Giovanna accettò l'indicazione e fin dalla seduta successiva riferì che, al contrario di quanto si era aspettata, il pensare volontariamente a quei pensieri, che fino ad allora erano stati violentemente intrusivi, non era stato così terribile; quei minuti non erano stati così angoscianti: aveva sentito di assumerne il controllo.
“E al di fuori di quei 5 minuti ogni ora? Come era andata?” - chiesi. “Li ho avuti, ma in effetti mi facevano un po' meno paura, sapevo che dovevo pensarci all'inizio di ogni ora e questa cosa, non so perché, mi tranquillizzava.
Commentai cautamente e positivamente l'esito dell'indicazione rinnovandola, ma con una variante. Questa volta avrebbe pensato volontariamente alle sue ossessioni ogni due ore.
Le sedute andarono avanti su questa strada, la ragazza poteva permettersi di pensare volontariamente a tutti quei brutti pensieri da cui prima cercava di fuggire terrorizzata, ma adesso, avendo deliberatamente creato un contenitore per essi, suscitavano sempre meno paura ed erano anche diventati meno frequenti. Aumentai allora lo spazio di tempo che doveva intercorrere tra i “cinque minuti volontari”.
Dopo poche sedute il problema era quasi completamente sradicato. Ogni tanto si accorgeva dei pensieri, poco frequenti e sempre meno disturbanti. Diedi allora un'indicazione che si sarebbe rivelata essere l'ultima per questo problema: “Le rare volte in cui ti rendi conto che arriva l'ossessione tienila semplicemente con te, evita di stare lì a combatterla, portatela dietro come se fosse il sottofondo di una radio accesa, tu semplicemente evita di combatterla e continua a fare quello che stai facendo”.

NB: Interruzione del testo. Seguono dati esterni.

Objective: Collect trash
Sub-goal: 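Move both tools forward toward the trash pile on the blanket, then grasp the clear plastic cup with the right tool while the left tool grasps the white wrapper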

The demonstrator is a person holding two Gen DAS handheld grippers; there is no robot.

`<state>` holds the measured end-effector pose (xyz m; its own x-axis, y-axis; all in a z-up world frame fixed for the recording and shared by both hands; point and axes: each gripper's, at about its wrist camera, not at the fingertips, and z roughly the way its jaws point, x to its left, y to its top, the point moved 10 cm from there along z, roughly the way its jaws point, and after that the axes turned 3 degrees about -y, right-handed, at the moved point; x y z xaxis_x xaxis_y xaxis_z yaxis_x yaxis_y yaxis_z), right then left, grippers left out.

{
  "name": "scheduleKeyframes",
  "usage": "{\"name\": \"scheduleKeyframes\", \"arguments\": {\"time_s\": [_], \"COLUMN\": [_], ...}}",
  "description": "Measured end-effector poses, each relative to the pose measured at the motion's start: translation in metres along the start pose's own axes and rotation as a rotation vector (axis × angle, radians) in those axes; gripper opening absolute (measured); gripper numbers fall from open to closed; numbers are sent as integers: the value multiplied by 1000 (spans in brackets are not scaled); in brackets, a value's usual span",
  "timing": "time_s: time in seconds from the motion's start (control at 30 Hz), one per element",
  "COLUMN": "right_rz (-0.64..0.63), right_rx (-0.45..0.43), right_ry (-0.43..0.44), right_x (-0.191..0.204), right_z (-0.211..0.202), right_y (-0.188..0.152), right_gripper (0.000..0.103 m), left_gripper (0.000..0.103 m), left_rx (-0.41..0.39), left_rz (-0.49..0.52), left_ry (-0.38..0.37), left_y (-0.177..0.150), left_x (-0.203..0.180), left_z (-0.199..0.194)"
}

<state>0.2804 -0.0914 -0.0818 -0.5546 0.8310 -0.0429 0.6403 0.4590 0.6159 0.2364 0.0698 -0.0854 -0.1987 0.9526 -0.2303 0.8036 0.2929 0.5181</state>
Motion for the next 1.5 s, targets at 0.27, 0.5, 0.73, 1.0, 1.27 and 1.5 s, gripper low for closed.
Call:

Bastarono altre due sedute, diluite nel tempo nell'arco di sei settimane (una ogni tre settimane) per azzerare i restanti pensieri ossessivi. Giovanna, le rare volte in cui si erano manifestati, li aveva portati con sé, continuando normalmente a svolgere le sue occupazione e si era presto accorta che in questo modo erano naturalmente scomparsi. Aveva conquistato la strategia finale e risolutiva verso le ossessioni mentali: vincerle senza combatterle.